Wing Family Cemetery is a historic cemetery in Wayne, Maine. Established as a family cemetery in 1867, it is one of the state's most distinctive small cemeteries, organized with concentric circles around a central monument. The cemetery was added to the National Register of Historic Places in 1991.

==Location==
The Wing Family Cemetery is located in a rural setting north of Wayne's village center, on the east side of Pond Road near Pocasset Lake. It occupies a square parcel, which is ringed by a cut granite stone wall. A line of maple trees separates the street from the westernmost wall.

==History==
The Wing "Ring" Cemetery was founded by the descendants of the seven sons of Simeon Wing & Mary Allen. The seven sons (Thomas, Ebenezer, Dr. Moses, Aaron, Allen, Simeon & William) emigrated from Sandwich (Pocasset, now Bourne), Barnstable Co., Massachusetts to what was originally called New Sandwich at the end of the Revolutionary War. The brothers settled around the body of water originally called Wing Pond, but now known as Lake Pocasset.

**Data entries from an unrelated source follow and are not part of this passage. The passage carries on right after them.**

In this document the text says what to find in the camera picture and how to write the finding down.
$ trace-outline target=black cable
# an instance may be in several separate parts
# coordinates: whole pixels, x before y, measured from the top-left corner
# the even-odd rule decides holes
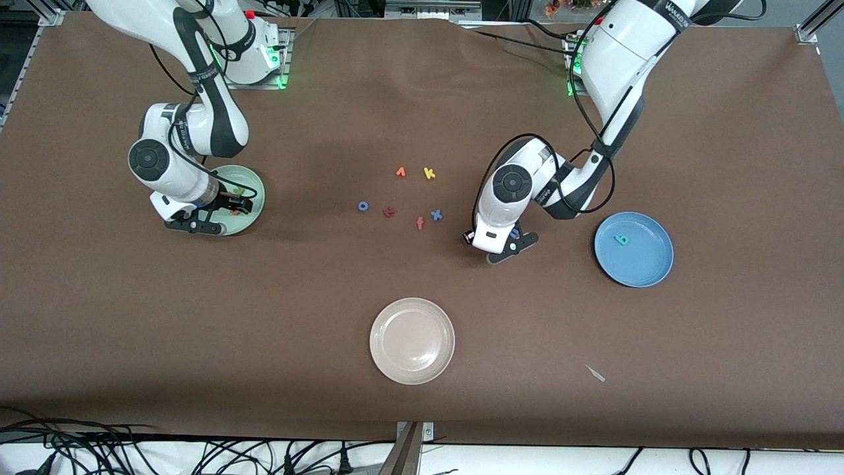
[[[197,5],[202,7],[202,9],[205,11],[205,14],[214,23],[214,26],[217,28],[217,32],[219,32],[219,39],[220,39],[220,41],[223,42],[223,49],[228,50],[229,49],[229,43],[226,42],[225,35],[223,35],[223,29],[219,27],[219,23],[217,23],[217,19],[214,18],[214,16],[211,14],[211,10],[209,10],[208,7],[205,6],[205,2],[200,2],[199,0],[193,0],[193,1]],[[225,64],[223,65],[223,77],[225,77],[225,72],[228,70],[228,67],[229,67],[229,59],[225,58]]]
[[[185,109],[185,113],[187,113],[187,110],[191,108],[191,104],[193,103],[193,101],[194,101],[194,99],[191,99],[191,102],[188,103],[188,106]],[[256,189],[254,189],[253,187],[246,186],[243,183],[233,182],[233,181],[229,180],[228,178],[223,178],[223,177],[219,176],[218,174],[211,172],[208,168],[205,168],[202,165],[198,164],[195,160],[187,157],[185,154],[181,153],[181,151],[179,149],[177,149],[176,146],[173,144],[173,130],[175,128],[176,128],[176,121],[174,121],[170,125],[170,128],[167,130],[167,144],[170,146],[171,149],[173,149],[173,151],[176,152],[176,154],[178,156],[180,156],[182,158],[182,160],[186,161],[188,165],[196,168],[200,172],[205,173],[206,175],[208,175],[212,178],[216,178],[217,180],[219,180],[223,183],[228,183],[229,185],[232,185],[232,186],[235,186],[235,187],[238,187],[238,188],[248,189],[249,191],[251,191],[253,193],[252,196],[242,196],[242,198],[252,199],[252,198],[255,198],[256,196],[258,196],[258,191]]]
[[[475,33],[479,34],[479,35],[488,36],[490,38],[497,38],[499,40],[509,41],[511,43],[516,43],[516,44],[519,44],[519,45],[530,46],[531,48],[537,48],[537,49],[540,49],[540,50],[551,51],[551,52],[558,52],[559,54],[571,56],[571,52],[564,51],[564,50],[561,50],[559,48],[552,48],[552,47],[549,47],[549,46],[538,45],[536,43],[530,43],[530,42],[527,42],[527,41],[517,40],[515,38],[508,38],[506,36],[495,35],[493,33],[487,33],[486,31],[477,31],[477,30],[473,30],[473,31]]]
[[[486,171],[484,172],[484,175],[481,178],[480,186],[478,187],[478,194],[475,195],[474,206],[472,207],[472,219],[470,221],[472,223],[472,229],[474,229],[475,225],[477,224],[475,222],[475,217],[478,213],[478,202],[480,200],[480,194],[484,191],[484,185],[486,184],[486,178],[487,178],[487,175],[490,174],[490,170],[492,169],[493,164],[495,164],[495,162],[498,160],[498,157],[501,155],[501,153],[508,146],[510,146],[516,140],[523,139],[525,137],[531,137],[533,139],[538,139],[538,140],[542,141],[542,143],[546,147],[548,147],[548,150],[550,151],[551,156],[554,157],[554,163],[555,163],[556,169],[557,170],[560,169],[560,163],[557,161],[557,152],[554,150],[554,146],[551,145],[551,143],[548,140],[546,140],[545,137],[543,137],[539,134],[533,134],[533,133],[528,132],[526,134],[519,134],[519,135],[513,137],[512,139],[507,140],[507,142],[504,143],[501,146],[501,148],[498,149],[498,152],[495,153],[495,156],[492,157],[492,161],[490,161],[490,164],[486,167]],[[581,153],[583,153],[583,151],[584,150],[581,150],[580,152],[578,152],[577,155],[575,155],[575,157],[571,159],[571,161],[573,161],[575,158],[577,158]],[[587,215],[589,213],[594,213],[594,212],[600,210],[601,208],[603,208],[613,198],[613,195],[615,194],[615,165],[613,164],[613,160],[611,158],[609,158],[608,156],[605,156],[604,159],[609,164],[609,172],[610,172],[610,176],[612,178],[612,184],[610,185],[609,193],[607,193],[607,197],[603,199],[603,201],[601,202],[600,205],[597,205],[594,208],[591,208],[590,210],[578,210],[577,208],[572,206],[565,199],[565,196],[563,195],[562,185],[557,183],[557,189],[560,192],[560,201],[562,201],[563,205],[565,205],[565,207],[568,208],[569,211],[572,211],[572,212],[575,212],[575,213],[578,213],[578,214],[585,214],[585,215]]]
[[[155,57],[155,61],[158,62],[159,66],[161,66],[161,69],[164,70],[164,74],[167,74],[167,77],[170,78],[170,81],[173,81],[173,84],[175,84],[177,88],[181,89],[182,92],[184,92],[185,94],[187,94],[189,96],[192,96],[193,93],[191,91],[185,89],[184,86],[180,85],[179,81],[176,81],[176,78],[173,77],[173,74],[170,74],[170,71],[168,71],[167,67],[164,65],[164,63],[161,62],[161,58],[158,56],[158,52],[155,51],[155,46],[153,46],[151,43],[149,44],[149,50],[153,52],[153,56]]]
[[[396,442],[395,440],[372,440],[370,442],[364,442],[362,444],[352,445],[351,447],[347,447],[346,450],[357,449],[358,447],[364,447],[364,446],[367,446],[367,445],[374,445],[374,444],[394,444],[395,442]],[[333,456],[340,455],[341,450],[334,451],[334,452],[328,454],[327,456],[324,456],[323,458],[319,459],[318,461],[313,462],[305,470],[298,472],[298,475],[301,475],[302,473],[308,472],[309,470],[311,470],[313,467],[316,467],[317,465],[321,465],[324,461],[330,459]]]
[[[516,22],[518,22],[518,23],[529,23],[529,24],[539,28],[539,30],[542,31],[545,35],[548,35],[552,38],[556,38],[558,40],[564,40],[566,35],[570,35],[572,33],[577,32],[577,30],[574,30],[574,31],[570,31],[568,33],[554,33],[553,31],[545,28],[545,25],[542,25],[541,23],[539,23],[535,19],[530,19],[530,18],[518,19],[518,20],[516,20]]]
[[[254,449],[255,447],[257,447],[257,446],[259,446],[259,445],[265,444],[266,442],[267,442],[266,440],[263,440],[260,444],[253,446],[253,447],[252,447],[252,448],[250,448],[249,450],[236,450],[234,447],[235,447],[235,445],[240,444],[240,441],[235,441],[235,442],[232,442],[232,443],[230,443],[229,445],[226,445],[226,443],[225,443],[225,442],[224,442],[224,443],[222,443],[222,444],[217,444],[217,443],[215,443],[215,442],[211,442],[211,441],[209,441],[208,443],[209,443],[209,444],[211,444],[211,445],[215,445],[215,446],[217,446],[217,447],[219,448],[220,452],[219,452],[219,453],[217,453],[216,455],[213,455],[213,456],[211,456],[210,458],[208,458],[208,459],[205,461],[205,463],[203,464],[203,466],[200,468],[200,472],[199,472],[199,473],[201,473],[201,469],[202,469],[202,468],[205,468],[205,467],[206,467],[206,466],[207,466],[207,465],[208,465],[208,464],[209,464],[209,463],[210,463],[213,459],[217,458],[218,456],[223,455],[223,453],[224,453],[224,452],[231,452],[231,453],[235,454],[236,456],[238,456],[237,458],[244,458],[244,459],[246,459],[247,461],[251,461],[252,463],[255,463],[257,467],[261,467],[261,469],[262,469],[264,472],[270,473],[270,468],[271,468],[271,467],[270,467],[270,468],[267,468],[267,466],[265,466],[265,465],[263,464],[263,462],[261,462],[260,460],[258,460],[256,457],[253,457],[253,456],[250,456],[250,455],[248,455],[248,454],[247,454],[247,452],[248,452],[248,451],[250,451],[250,450]]]
[[[231,459],[228,463],[226,463],[225,465],[218,468],[216,473],[218,475],[220,475],[221,473],[225,472],[225,470],[227,468],[233,467],[234,465],[237,465],[238,463],[251,462],[255,467],[255,474],[258,475],[258,467],[259,466],[261,468],[265,468],[265,467],[263,466],[262,463],[260,463],[260,461],[256,457],[250,456],[248,454],[249,454],[249,452],[255,450],[256,448],[258,448],[258,447],[260,447],[261,445],[264,445],[264,444],[269,444],[269,440],[262,440],[261,442],[258,442],[257,444],[249,447],[248,449],[240,452],[236,457]],[[269,467],[270,467],[270,469],[273,468],[272,459],[270,460]]]
[[[762,5],[762,11],[761,11],[761,13],[759,13],[756,16],[738,15],[738,14],[731,14],[729,12],[726,12],[726,13],[719,13],[719,14],[699,14],[699,15],[691,17],[691,20],[693,22],[698,22],[699,20],[704,19],[704,18],[721,17],[722,19],[731,18],[731,19],[742,19],[744,21],[756,21],[758,19],[761,19],[762,17],[765,16],[766,13],[768,13],[768,1],[767,0],[760,0],[760,3]]]
[[[580,35],[580,38],[577,39],[577,44],[575,44],[574,51],[571,52],[571,56],[574,59],[577,59],[577,52],[578,52],[578,50],[580,50],[580,47],[583,45],[583,41],[586,39],[586,34],[589,32],[589,30],[598,22],[598,19],[603,18],[603,16],[606,15],[609,12],[609,10],[611,10],[612,7],[618,1],[619,0],[610,0],[610,2],[607,3],[606,5],[604,5],[604,7],[601,8],[601,11],[598,12],[597,15],[595,15],[595,18],[593,18],[592,21],[589,22],[589,26],[587,26],[586,29],[583,30],[583,33]],[[589,125],[589,128],[595,134],[595,139],[598,140],[599,144],[603,145],[603,140],[601,139],[601,133],[598,132],[598,128],[596,128],[595,124],[592,123],[592,119],[589,118],[589,114],[587,114],[586,109],[583,108],[583,104],[581,104],[580,97],[577,95],[577,91],[575,90],[574,59],[572,59],[572,65],[569,67],[569,70],[568,70],[568,76],[569,76],[568,80],[569,80],[569,84],[571,85],[572,95],[575,97],[575,103],[577,104],[577,108],[580,109],[581,115],[586,120],[586,123]]]
[[[50,471],[52,470],[52,464],[56,460],[56,454],[58,451],[55,451],[44,460],[44,463],[38,467],[38,470],[35,471],[35,475],[50,475]]]
[[[304,472],[299,472],[299,475],[302,475],[303,473],[313,472],[314,470],[317,470],[318,468],[327,468],[328,473],[330,473],[331,475],[334,475],[334,469],[331,468],[331,466],[324,465],[324,464],[323,465],[317,465],[316,467],[313,467],[313,468],[307,468],[307,469],[305,469]]]
[[[701,456],[703,457],[703,464],[706,468],[706,473],[701,472],[700,468],[698,468],[697,466],[697,463],[695,463],[695,452],[701,453]],[[698,475],[712,475],[712,470],[710,470],[709,468],[709,459],[706,458],[706,454],[703,453],[702,449],[698,449],[696,447],[694,449],[689,449],[689,463],[691,464],[691,467],[695,469],[695,472],[697,472]]]
[[[633,462],[636,461],[636,458],[639,457],[639,454],[641,454],[643,450],[645,450],[645,447],[639,447],[638,449],[636,449],[636,452],[627,461],[627,465],[625,465],[621,472],[617,472],[615,475],[627,475],[627,472],[630,470],[631,467],[633,467]]]
[[[205,442],[205,445],[206,445],[205,448],[206,449],[208,448],[208,445],[213,445],[214,448],[208,453],[203,452],[203,456],[199,459],[199,462],[193,468],[191,475],[200,475],[203,472],[203,469],[205,467],[207,467],[208,464],[211,463],[211,461],[213,461],[218,456],[223,455],[223,452],[225,452],[226,450],[229,450],[231,447],[233,447],[237,444],[238,444],[238,442],[236,442],[236,441],[235,442],[223,442],[221,444],[217,444],[217,443],[212,442],[210,440],[206,441]]]
[[[340,464],[337,466],[338,475],[349,475],[354,473],[354,467],[349,463],[349,450],[346,448],[346,442],[340,443]]]
[[[322,442],[325,442],[325,440],[314,440],[307,447],[296,452],[296,454],[293,456],[293,467],[296,467],[296,464],[302,461],[302,457],[304,457],[310,449],[313,449],[317,445],[320,445]]]
[[[746,475],[747,466],[750,463],[750,449],[744,449],[744,463],[741,466],[741,475]]]
[[[0,429],[0,432],[8,432],[8,431],[5,428],[3,428],[3,429]],[[53,429],[43,429],[43,428],[34,428],[34,427],[13,429],[12,432],[28,432],[28,433],[52,435],[53,439],[51,440],[51,443],[50,444],[45,443],[45,448],[55,450],[59,455],[65,457],[69,461],[71,461],[73,463],[74,467],[80,466],[86,473],[90,472],[90,470],[84,464],[82,464],[81,462],[76,460],[76,457],[74,457],[70,453],[70,448],[73,444],[69,444],[68,442],[73,442],[77,447],[81,447],[81,448],[84,448],[85,450],[87,450],[97,460],[98,467],[105,467],[104,470],[109,472],[109,473],[119,472],[117,469],[115,469],[111,465],[111,462],[107,458],[104,458],[102,456],[102,454],[100,454],[95,449],[95,447],[92,446],[92,444],[90,444],[88,441],[86,441],[83,437],[71,435],[69,433],[64,433],[64,432],[57,432]],[[59,445],[57,443],[57,439],[60,439],[62,441],[61,445]]]

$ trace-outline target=brown table surface
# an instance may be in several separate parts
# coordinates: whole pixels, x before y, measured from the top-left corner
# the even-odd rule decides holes
[[[844,127],[789,29],[682,35],[611,203],[560,222],[532,205],[540,242],[498,266],[461,238],[495,151],[522,132],[566,156],[591,143],[560,57],[439,20],[322,20],[294,58],[287,90],[235,93],[251,137],[234,162],[267,207],[242,235],[195,237],[164,229],[126,164],[147,107],[186,97],[92,14],[45,32],[0,135],[1,403],[189,434],[426,420],[456,442],[844,447]],[[674,242],[655,287],[594,259],[623,210]],[[420,386],[368,347],[409,296],[457,335]]]

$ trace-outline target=green plate
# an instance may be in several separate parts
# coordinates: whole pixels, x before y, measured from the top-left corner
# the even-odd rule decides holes
[[[223,165],[221,167],[214,168],[214,172],[217,173],[218,177],[223,177],[228,180],[231,180],[235,183],[244,184],[248,187],[252,187],[258,191],[258,194],[255,198],[252,198],[252,212],[249,214],[240,213],[239,215],[232,215],[231,211],[222,209],[216,210],[214,215],[211,216],[211,221],[218,222],[225,226],[225,234],[224,236],[231,236],[232,234],[237,234],[238,232],[243,231],[244,229],[248,228],[258,216],[261,215],[261,211],[263,210],[263,202],[266,194],[264,193],[263,182],[261,178],[252,170],[246,167],[241,167],[240,165]],[[228,183],[222,183],[221,185],[225,185],[225,188],[229,190],[231,193],[234,193],[233,185],[229,185]],[[251,194],[249,190],[244,192],[246,196]],[[199,219],[204,220],[205,216],[208,215],[207,211],[200,210],[199,211]]]

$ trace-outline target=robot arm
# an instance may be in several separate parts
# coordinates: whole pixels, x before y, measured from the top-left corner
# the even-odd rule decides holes
[[[176,0],[197,19],[211,46],[226,61],[225,76],[231,82],[251,85],[279,68],[277,49],[279,29],[254,14],[247,18],[237,0]]]
[[[193,2],[204,13],[196,0],[179,2]],[[236,0],[218,5],[231,3],[236,6]],[[197,21],[202,15],[181,7],[176,0],[89,0],[88,5],[116,30],[155,45],[178,59],[202,101],[194,104],[195,96],[188,104],[152,105],[141,122],[139,138],[129,151],[129,166],[135,177],[154,191],[150,201],[162,219],[172,223],[186,219],[195,210],[220,207],[250,212],[249,199],[226,193],[225,188],[220,190],[218,179],[193,158],[236,156],[249,139],[246,119],[235,104],[208,47],[206,32]],[[242,12],[240,18],[241,26],[248,31],[249,22]],[[236,22],[221,19],[219,23],[221,29],[225,25],[231,30]],[[234,31],[229,32],[237,38]],[[241,44],[249,47],[241,51],[238,59],[254,57],[249,51],[256,51],[252,47],[258,43],[242,41]],[[231,69],[241,71],[243,77],[255,70],[234,59],[231,64]],[[254,74],[266,75],[263,71]],[[225,233],[225,227],[214,224],[190,230]]]
[[[574,167],[533,135],[514,142],[499,159],[479,196],[474,229],[467,240],[492,254],[505,252],[511,230],[533,200],[555,219],[586,210],[609,161],[613,160],[644,107],[648,74],[674,38],[690,26],[690,16],[710,1],[731,11],[739,1],[618,0],[584,34],[582,81],[603,123],[587,162]],[[510,249],[516,250],[513,243]]]

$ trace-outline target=blue plate
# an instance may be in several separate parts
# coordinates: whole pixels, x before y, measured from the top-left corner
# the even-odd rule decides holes
[[[603,270],[628,287],[650,287],[671,271],[674,246],[659,223],[626,211],[603,220],[595,234],[595,256]]]

Originally, the family had a traditional "burying place" on the homestead of the youngest son, William (as the parents lived with William for the last years of their lives). In 1867, descendants of the brothers formed a Wing Cemetery Corporation for the purpose of creating a new memorial to their deceased members. They leveled off the top of a hill, dug down several feet to remove all of the larger rocks, and graded the lot. Alonzo Wing of Wisconsin drafted the "ringed" formation, aligning the stones in concentric circles around a central obelisk. James Norris Wing learned the trade of stone-cutting and supervised the creation of curved granite footings to form the base of the concentric circles (upon which the gravestones would be placed).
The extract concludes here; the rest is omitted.